Home > Uncategorized > Current account deficits in Europe (5 charts)

Current account deficits in Europe (5 charts)

from Merijn Knibbe

TRICHET WAS WRONG – KEYNES WAS RIGHT

It’s enlightening to read the autobiography of Alan Greenspan. In it, he argues that, by and large, increases in private debt and deficits on current accounts do not matter as (financial) markets and (financial) innovation will take care of it. In this post, I showed that the ECB shared (shares?) such a vision. Does every able minded economist agree with this? No. It turns out that, according to a recent find, back in 1944 a British economist by the name of J.M.K. argued, in a little place called Bretton Woods,

“that imbalances in trade are next to impossible to resolve in a fixed exchange rate system without surplus countries accepting that they have as much of an obligation to do something about them as the offending deficit countries.”

This was probably inspired by events in the twenties, when France did not want to reflate. Anyway, the lead of this economist is nowadays followed by the European Commission, which has designed a MIPS, a Macro-Economic Imbalances Scorecard, which does not only show a whole bunch of variables like private debts and current accounts (therewith negating the Greenspan/Trichet happy clappy market vision!), but which also uses ‘attention thresholds’ for these variables, which act as a warning system. The thresholds for the current accounts are -4% of GDP for deficits but also +6 for surpluses!

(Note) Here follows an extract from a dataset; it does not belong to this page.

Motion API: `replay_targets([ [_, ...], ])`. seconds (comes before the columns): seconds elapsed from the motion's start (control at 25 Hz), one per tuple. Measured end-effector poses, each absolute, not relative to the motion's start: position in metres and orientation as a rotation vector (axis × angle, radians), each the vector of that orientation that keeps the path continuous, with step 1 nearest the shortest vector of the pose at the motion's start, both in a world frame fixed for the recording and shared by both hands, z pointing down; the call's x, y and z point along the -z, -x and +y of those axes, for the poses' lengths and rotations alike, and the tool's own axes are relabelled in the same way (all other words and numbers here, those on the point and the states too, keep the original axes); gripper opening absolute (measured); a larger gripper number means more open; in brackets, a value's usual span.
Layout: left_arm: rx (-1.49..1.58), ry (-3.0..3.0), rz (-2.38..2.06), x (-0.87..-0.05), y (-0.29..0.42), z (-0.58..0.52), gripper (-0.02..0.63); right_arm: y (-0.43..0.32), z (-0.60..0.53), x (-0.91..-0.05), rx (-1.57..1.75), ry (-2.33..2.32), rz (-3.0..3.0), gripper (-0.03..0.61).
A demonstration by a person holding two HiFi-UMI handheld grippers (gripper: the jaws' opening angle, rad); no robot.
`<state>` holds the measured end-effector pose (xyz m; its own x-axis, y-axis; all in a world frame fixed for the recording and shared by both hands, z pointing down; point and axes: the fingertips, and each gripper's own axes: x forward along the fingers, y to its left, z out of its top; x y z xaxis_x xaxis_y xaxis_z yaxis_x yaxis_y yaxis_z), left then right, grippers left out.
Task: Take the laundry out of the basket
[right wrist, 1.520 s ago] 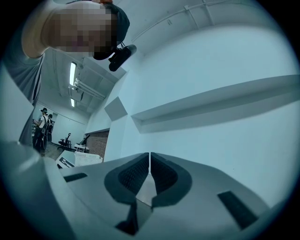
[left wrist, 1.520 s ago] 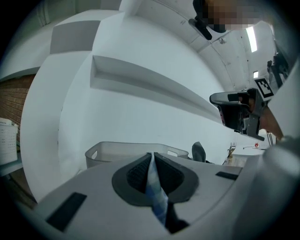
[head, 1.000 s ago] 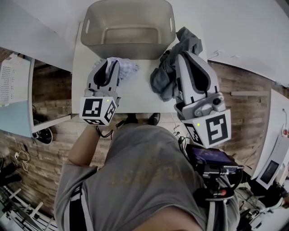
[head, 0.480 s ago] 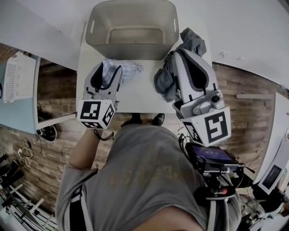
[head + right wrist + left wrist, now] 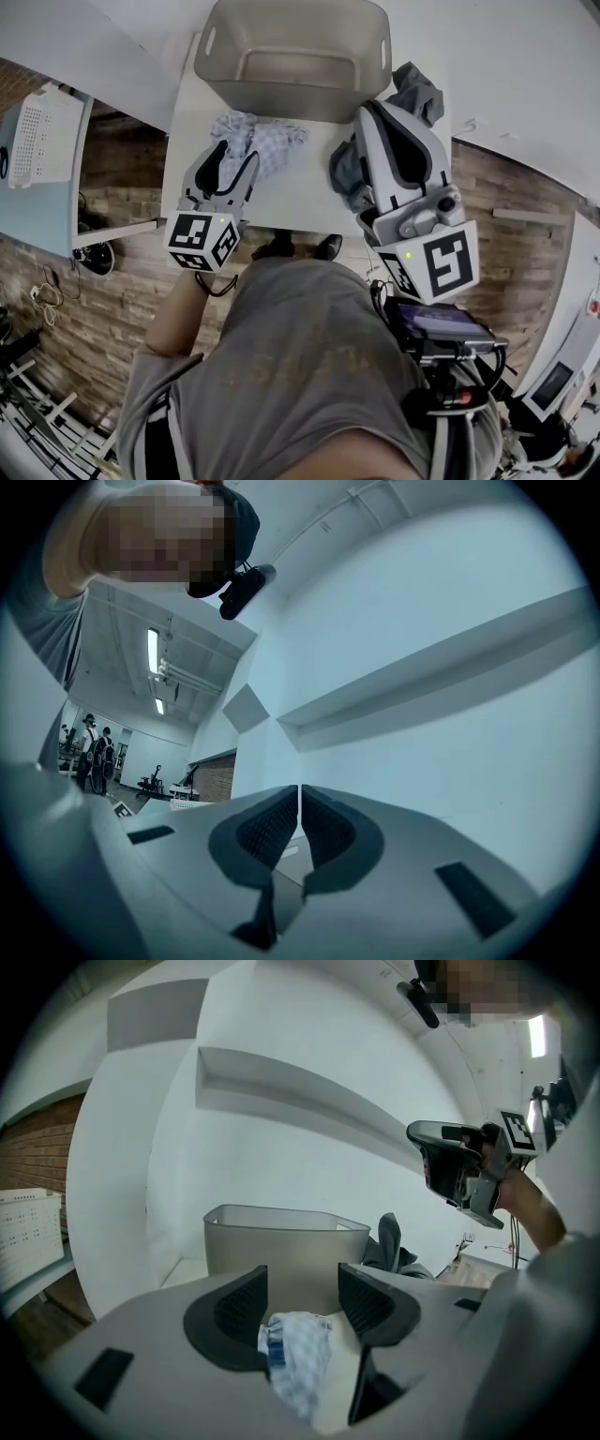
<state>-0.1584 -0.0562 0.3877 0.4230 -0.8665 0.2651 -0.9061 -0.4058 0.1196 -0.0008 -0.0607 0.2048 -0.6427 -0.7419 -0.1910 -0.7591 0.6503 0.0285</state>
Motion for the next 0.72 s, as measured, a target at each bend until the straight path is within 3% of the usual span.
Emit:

As it’s the rich, high wage countries which have the surpluses this approach still is somewhat imbalanced – but for the time being it can do, as it concedes the existence of disequilibrium.

We now know that the ECB should have looked at these variables (see the graphs) – but they didn’t, following the lead of people like Greenspan. Though it’s true that the imbalances increased very, very fast, taking them more serious might, given their size (-25% of GDP in some cases) have led to better policies. The ECB did not do a good job.

Technical detail: The MIPS thresholds are included in the graphs, it however uses the three-year moving average as a metric (no doubt on German request). I use a four quarter moving average. Never mind the numbers of the graphs, they were intended for a larger post but that started to become a kind of book, so I split it up.

The GIPS: yes, the threshold might have worked. Mind the speed of the developments.

 

‘Greater Germany: things started to go wrong when Germany, with a larger economy than all the other countries combined, also started to pursue a ‘high surplus’ policy and started to get a sizeable surplus after 2003.

France, Italy, UK: as we will see in a subsequent post, this was not just about competitiveness, but also about (consumer) demand which increased faster than in Germany

Other transition countries: did devaluation play a role, in the autumn of 2008 (Poland, Hungary). Slovenia and Slovakia however had already adopted the Euro.

“Bell” and Romania: victims of unrestricted flows of capital and asset bubbles. Whoever had the idea that ‘even’ 10% of GDP deficits on the current account are acceptable? By now, money has left these countries while (mortgage)debts stayed behind.

  1. March 2, 2012 at 8:59 pm

    Very interesting, Germany do have a bigger current account surplus than people think. If you look at their primary balance, its is also much worse than you would think, with Italy even doing better. http://economicinterest.wordpress.com/ read my blog if you get the chance

  2. Ignacio
    March 6, 2012 at 3:09 pm

    Dear Knibbe,

    In the GIPS graph the MIPs thresold is improperly set at -6% while in the rest of graphs is correctly set at -4%. I think you would like to correct it. Anyway, thanks for this, informative post.